What the task asks:
Nothing but the lines from the one containing "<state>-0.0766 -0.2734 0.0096" through the one containing "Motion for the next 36", both included, should be given again, each exactly as written below.

Provided information:
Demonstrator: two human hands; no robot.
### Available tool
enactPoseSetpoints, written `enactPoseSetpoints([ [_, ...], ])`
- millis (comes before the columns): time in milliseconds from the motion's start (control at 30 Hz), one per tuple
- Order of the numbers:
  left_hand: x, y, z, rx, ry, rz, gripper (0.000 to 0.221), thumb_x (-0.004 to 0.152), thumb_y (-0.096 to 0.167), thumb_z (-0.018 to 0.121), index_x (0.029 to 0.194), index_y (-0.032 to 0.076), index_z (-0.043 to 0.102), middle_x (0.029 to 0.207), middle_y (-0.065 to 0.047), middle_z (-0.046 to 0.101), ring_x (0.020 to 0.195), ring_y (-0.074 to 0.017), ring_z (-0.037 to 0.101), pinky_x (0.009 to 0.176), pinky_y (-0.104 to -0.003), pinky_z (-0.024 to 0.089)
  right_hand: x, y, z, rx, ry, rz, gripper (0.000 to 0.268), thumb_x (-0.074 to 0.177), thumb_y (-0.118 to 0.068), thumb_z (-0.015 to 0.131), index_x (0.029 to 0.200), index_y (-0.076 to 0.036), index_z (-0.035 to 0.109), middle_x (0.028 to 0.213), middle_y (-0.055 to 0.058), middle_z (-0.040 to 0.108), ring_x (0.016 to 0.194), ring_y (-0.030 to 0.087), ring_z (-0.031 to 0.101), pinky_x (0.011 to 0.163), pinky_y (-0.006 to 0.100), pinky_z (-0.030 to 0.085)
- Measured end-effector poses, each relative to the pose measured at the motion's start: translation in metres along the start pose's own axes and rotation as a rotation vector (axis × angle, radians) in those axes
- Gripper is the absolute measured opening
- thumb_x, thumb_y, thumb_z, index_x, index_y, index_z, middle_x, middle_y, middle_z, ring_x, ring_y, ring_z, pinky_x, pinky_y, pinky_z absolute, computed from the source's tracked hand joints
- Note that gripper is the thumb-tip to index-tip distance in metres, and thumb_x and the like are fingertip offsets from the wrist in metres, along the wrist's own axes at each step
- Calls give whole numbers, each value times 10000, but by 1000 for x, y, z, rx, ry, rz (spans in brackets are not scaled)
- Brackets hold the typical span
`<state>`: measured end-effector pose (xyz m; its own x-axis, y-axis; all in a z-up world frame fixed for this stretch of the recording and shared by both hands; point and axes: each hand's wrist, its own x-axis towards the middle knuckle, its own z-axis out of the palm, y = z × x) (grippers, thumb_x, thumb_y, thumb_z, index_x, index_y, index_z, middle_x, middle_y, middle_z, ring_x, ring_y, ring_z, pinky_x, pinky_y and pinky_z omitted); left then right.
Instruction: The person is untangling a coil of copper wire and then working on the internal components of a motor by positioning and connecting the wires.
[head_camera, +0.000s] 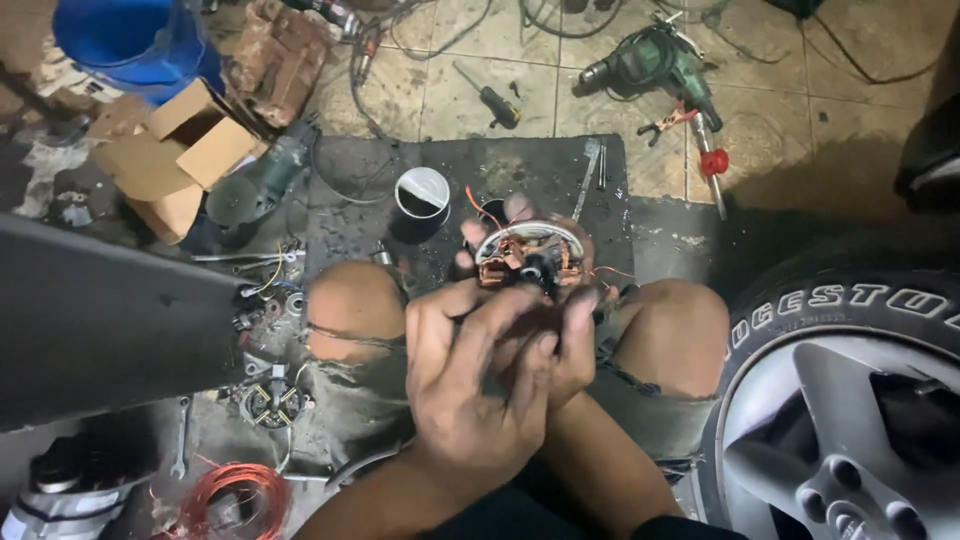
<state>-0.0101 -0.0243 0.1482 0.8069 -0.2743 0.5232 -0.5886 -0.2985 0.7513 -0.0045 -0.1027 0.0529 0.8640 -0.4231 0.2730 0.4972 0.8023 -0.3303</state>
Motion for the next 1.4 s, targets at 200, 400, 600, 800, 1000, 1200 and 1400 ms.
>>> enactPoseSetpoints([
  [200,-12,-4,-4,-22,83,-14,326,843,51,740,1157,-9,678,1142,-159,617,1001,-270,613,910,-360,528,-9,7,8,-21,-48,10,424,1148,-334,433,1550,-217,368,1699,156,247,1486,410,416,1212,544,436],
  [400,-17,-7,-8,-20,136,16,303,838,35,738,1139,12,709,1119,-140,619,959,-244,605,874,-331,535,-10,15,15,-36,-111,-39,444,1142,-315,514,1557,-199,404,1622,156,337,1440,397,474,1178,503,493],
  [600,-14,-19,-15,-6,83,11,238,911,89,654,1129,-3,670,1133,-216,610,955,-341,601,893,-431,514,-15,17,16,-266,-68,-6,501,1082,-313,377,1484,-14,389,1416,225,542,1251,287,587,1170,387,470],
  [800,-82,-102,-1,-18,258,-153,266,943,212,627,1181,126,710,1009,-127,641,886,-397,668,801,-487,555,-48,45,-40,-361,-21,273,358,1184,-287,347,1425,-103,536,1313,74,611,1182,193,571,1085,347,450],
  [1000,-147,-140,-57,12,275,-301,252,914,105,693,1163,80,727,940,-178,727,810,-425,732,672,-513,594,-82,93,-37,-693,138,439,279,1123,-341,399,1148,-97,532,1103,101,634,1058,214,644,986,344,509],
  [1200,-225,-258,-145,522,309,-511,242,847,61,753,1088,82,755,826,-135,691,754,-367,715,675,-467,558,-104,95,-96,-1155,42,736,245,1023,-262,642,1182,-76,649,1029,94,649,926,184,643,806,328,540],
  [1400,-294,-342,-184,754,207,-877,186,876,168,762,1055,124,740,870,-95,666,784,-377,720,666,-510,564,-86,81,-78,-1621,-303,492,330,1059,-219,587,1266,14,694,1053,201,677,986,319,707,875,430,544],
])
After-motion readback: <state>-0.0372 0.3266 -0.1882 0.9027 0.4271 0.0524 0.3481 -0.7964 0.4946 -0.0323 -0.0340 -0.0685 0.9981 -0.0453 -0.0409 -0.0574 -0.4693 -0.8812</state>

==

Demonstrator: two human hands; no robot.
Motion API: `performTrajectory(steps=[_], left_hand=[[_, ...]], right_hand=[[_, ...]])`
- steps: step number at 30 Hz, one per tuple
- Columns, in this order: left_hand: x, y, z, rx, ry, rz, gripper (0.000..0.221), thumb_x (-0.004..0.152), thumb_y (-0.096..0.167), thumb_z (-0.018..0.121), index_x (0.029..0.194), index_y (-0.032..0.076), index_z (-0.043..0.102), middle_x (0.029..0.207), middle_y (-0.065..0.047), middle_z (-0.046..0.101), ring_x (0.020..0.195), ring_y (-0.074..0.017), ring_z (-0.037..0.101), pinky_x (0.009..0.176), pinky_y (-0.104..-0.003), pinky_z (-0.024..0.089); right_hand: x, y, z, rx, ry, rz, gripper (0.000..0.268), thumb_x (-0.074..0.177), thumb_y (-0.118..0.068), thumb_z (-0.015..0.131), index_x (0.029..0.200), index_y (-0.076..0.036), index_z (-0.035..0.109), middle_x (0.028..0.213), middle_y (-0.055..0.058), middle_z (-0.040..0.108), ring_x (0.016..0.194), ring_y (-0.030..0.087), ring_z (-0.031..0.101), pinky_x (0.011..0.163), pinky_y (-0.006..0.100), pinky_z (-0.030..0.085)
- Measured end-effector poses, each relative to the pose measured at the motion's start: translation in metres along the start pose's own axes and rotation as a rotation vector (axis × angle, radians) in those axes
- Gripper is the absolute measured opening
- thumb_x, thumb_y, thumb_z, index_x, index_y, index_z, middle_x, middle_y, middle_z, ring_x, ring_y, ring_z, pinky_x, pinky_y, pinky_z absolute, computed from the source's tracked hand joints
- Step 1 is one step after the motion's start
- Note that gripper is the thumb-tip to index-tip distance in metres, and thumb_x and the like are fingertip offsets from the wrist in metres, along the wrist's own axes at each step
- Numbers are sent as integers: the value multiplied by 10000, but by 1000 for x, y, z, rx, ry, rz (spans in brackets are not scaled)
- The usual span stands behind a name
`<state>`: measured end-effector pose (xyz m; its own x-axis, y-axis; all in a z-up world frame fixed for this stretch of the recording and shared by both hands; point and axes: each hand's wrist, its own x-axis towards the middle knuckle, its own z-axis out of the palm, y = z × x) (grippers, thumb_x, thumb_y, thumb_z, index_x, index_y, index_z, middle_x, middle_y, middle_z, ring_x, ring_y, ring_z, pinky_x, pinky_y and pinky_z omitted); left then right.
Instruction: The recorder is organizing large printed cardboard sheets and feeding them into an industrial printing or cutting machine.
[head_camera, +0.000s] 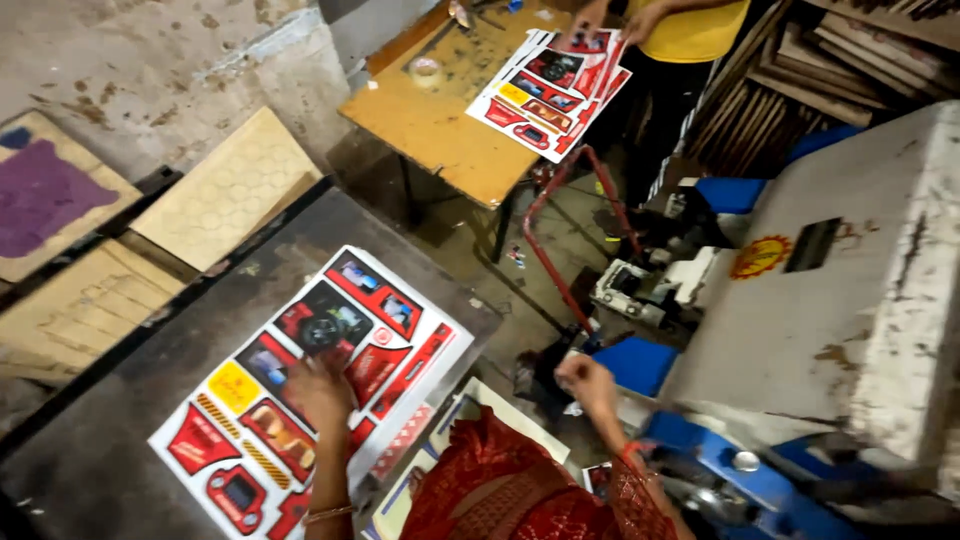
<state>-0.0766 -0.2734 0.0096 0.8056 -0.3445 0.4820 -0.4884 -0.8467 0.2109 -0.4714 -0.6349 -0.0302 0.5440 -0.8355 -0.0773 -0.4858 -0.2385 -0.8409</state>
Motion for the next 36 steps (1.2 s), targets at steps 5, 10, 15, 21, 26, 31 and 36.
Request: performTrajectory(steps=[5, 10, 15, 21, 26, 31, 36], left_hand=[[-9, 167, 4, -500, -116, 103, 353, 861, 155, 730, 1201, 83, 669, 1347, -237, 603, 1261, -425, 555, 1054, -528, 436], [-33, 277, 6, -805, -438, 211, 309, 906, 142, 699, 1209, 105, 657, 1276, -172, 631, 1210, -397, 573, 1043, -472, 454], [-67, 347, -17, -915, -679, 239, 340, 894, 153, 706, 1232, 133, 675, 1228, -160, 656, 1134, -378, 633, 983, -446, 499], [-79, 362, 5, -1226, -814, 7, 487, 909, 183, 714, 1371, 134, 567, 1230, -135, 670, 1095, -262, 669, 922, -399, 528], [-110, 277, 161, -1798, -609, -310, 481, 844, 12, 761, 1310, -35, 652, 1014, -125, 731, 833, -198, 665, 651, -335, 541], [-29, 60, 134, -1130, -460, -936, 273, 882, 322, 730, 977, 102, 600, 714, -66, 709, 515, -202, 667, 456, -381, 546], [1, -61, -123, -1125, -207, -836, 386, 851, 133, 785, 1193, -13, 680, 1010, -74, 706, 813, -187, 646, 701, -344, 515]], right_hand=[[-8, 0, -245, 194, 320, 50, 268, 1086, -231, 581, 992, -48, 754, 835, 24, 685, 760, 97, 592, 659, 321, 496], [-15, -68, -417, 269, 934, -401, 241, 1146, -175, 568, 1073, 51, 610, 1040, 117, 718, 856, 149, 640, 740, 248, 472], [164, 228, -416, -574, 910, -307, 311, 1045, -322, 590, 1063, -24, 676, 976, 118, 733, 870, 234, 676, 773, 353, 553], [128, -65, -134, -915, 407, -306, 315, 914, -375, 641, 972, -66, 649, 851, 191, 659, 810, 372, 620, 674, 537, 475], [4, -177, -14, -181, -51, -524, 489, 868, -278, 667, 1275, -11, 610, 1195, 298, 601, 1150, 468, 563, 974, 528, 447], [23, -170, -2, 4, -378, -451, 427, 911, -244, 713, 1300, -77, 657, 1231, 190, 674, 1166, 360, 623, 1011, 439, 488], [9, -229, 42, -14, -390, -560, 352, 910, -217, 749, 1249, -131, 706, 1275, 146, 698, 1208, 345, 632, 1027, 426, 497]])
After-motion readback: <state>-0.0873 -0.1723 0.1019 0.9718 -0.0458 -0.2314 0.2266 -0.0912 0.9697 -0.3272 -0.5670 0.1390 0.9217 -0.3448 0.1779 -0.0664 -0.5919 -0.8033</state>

Solution:
<state>-0.0766 -0.2734 0.0096 0.8056 -0.3445 0.4820 -0.4884 -0.8467 0.2109 -0.4714 -0.6349 -0.0302 0.5440 -0.8355 -0.0773 -0.4858 -0.2385 -0.8409</state>
Motion for the next 36 steps (1.2 s), targets at steps 5, 10, 15, 21, 26, 31 and 36.

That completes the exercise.